> _YOUR ASSIGNMENT_
Transcribe the records below exactly.

> _RECORDS FOR THE EXERCISE_
--------------------

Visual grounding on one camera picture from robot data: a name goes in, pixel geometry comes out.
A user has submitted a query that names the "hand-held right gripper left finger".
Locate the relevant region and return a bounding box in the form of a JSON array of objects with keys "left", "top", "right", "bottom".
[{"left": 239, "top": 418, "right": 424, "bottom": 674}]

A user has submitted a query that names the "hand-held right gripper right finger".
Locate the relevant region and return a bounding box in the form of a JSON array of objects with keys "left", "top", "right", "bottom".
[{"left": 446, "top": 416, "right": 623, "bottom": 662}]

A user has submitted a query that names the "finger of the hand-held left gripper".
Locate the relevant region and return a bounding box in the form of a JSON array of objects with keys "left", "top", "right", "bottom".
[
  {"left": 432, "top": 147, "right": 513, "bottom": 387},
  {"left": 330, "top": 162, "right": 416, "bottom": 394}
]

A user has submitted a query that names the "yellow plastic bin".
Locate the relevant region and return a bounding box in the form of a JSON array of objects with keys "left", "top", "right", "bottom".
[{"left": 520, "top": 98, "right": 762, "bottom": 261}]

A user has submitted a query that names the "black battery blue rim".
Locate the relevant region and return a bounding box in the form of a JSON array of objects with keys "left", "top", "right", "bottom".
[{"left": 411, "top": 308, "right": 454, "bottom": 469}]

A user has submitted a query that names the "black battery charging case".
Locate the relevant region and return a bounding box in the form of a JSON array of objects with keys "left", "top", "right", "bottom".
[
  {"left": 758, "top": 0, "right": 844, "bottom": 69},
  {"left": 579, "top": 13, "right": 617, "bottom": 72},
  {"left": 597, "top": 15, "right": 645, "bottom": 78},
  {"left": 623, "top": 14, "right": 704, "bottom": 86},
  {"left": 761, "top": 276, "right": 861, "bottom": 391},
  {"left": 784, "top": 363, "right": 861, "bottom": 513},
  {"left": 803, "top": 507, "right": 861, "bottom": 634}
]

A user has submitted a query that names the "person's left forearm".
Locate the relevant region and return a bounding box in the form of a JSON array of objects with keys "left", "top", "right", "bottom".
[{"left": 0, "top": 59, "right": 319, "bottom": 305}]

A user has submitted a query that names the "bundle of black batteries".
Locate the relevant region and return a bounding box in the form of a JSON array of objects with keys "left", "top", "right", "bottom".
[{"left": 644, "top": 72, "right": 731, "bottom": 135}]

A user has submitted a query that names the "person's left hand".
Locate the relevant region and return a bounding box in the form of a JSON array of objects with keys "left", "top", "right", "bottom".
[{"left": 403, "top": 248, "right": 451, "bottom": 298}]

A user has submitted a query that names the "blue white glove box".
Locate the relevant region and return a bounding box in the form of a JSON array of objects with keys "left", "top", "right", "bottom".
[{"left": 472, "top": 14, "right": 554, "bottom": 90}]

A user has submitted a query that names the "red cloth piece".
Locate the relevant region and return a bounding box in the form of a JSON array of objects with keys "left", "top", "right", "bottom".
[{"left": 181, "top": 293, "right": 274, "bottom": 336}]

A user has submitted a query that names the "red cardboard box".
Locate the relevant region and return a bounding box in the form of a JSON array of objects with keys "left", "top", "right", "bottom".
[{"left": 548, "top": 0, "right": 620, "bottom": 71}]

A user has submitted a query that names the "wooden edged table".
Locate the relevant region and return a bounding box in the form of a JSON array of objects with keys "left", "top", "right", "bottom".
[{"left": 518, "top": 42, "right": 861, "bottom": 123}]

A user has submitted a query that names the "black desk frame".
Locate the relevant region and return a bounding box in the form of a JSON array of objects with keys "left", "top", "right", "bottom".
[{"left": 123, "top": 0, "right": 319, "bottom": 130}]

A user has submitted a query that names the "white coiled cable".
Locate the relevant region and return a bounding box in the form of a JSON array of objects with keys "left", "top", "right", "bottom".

--------------------

> _FINAL ANSWER_
Visual grounding on one camera picture from robot data: a name goes in, pixel geometry comes out.
A user has submitted a query that names the "hand-held right gripper left finger".
Locate the relevant region and return a bounding box in the form of a JSON array of objects with keys "left", "top", "right", "bottom".
[{"left": 239, "top": 418, "right": 424, "bottom": 674}]

A user has submitted a query that names the "hand-held right gripper right finger".
Locate the relevant region and return a bounding box in the form of a JSON array of objects with keys "left", "top", "right", "bottom".
[{"left": 446, "top": 416, "right": 623, "bottom": 662}]

A user has submitted a query that names the "finger of the hand-held left gripper".
Locate the relevant region and return a bounding box in the form of a JSON array of objects with keys "left", "top", "right", "bottom".
[
  {"left": 432, "top": 147, "right": 513, "bottom": 387},
  {"left": 330, "top": 162, "right": 416, "bottom": 394}
]

A user has submitted a query that names the "yellow plastic bin".
Locate the relevant region and return a bounding box in the form of a JSON array of objects with keys "left", "top", "right", "bottom".
[{"left": 520, "top": 98, "right": 762, "bottom": 261}]

A user has submitted a query that names the "black battery blue rim".
Locate the relevant region and return a bounding box in the form of a JSON array of objects with keys "left", "top", "right", "bottom".
[{"left": 411, "top": 308, "right": 454, "bottom": 469}]

A user has submitted a query that names the "black battery charging case".
Locate the relevant region and return a bounding box in the form of a JSON array of objects with keys "left", "top", "right", "bottom".
[
  {"left": 758, "top": 0, "right": 844, "bottom": 69},
  {"left": 579, "top": 13, "right": 617, "bottom": 72},
  {"left": 597, "top": 15, "right": 645, "bottom": 78},
  {"left": 623, "top": 14, "right": 704, "bottom": 86},
  {"left": 761, "top": 276, "right": 861, "bottom": 391},
  {"left": 784, "top": 363, "right": 861, "bottom": 513},
  {"left": 803, "top": 507, "right": 861, "bottom": 634}
]

A user has submitted a query that names the "person's left forearm".
Locate the relevant region and return a bounding box in the form of a JSON array of objects with keys "left", "top", "right", "bottom".
[{"left": 0, "top": 59, "right": 319, "bottom": 305}]

A user has submitted a query that names the "bundle of black batteries".
Locate the relevant region and return a bounding box in the form of a JSON array of objects with keys "left", "top", "right", "bottom".
[{"left": 644, "top": 72, "right": 731, "bottom": 135}]

A user has submitted a query that names the "person's left hand".
Locate the relevant region and return a bounding box in the form of a JSON array of objects with keys "left", "top", "right", "bottom".
[{"left": 403, "top": 248, "right": 451, "bottom": 298}]

A user has submitted a query that names the "blue white glove box".
Locate the relevant region and return a bounding box in the form of a JSON array of objects with keys "left", "top", "right", "bottom".
[{"left": 472, "top": 14, "right": 554, "bottom": 90}]

A user has submitted a query that names the "red cloth piece".
Locate the relevant region and return a bounding box in the form of a JSON array of objects with keys "left", "top", "right", "bottom".
[{"left": 181, "top": 293, "right": 274, "bottom": 336}]

A user has submitted a query that names the "red cardboard box".
Locate the relevant region and return a bounding box in the form of a JSON array of objects with keys "left", "top", "right", "bottom".
[{"left": 548, "top": 0, "right": 620, "bottom": 71}]

A user has submitted a query that names the "wooden edged table".
Locate the relevant region and return a bounding box in the form of a JSON array of objects with keys "left", "top", "right", "bottom".
[{"left": 518, "top": 42, "right": 861, "bottom": 123}]

A user has submitted a query that names the "black desk frame".
Locate the relevant region and return a bounding box in the form of a JSON array of objects with keys "left", "top", "right", "bottom".
[{"left": 123, "top": 0, "right": 319, "bottom": 130}]

A user has submitted a query that names the "white coiled cable".
Locate the relevant region and return a bounding box in the form of a JSON array of objects with keys "left", "top", "right", "bottom".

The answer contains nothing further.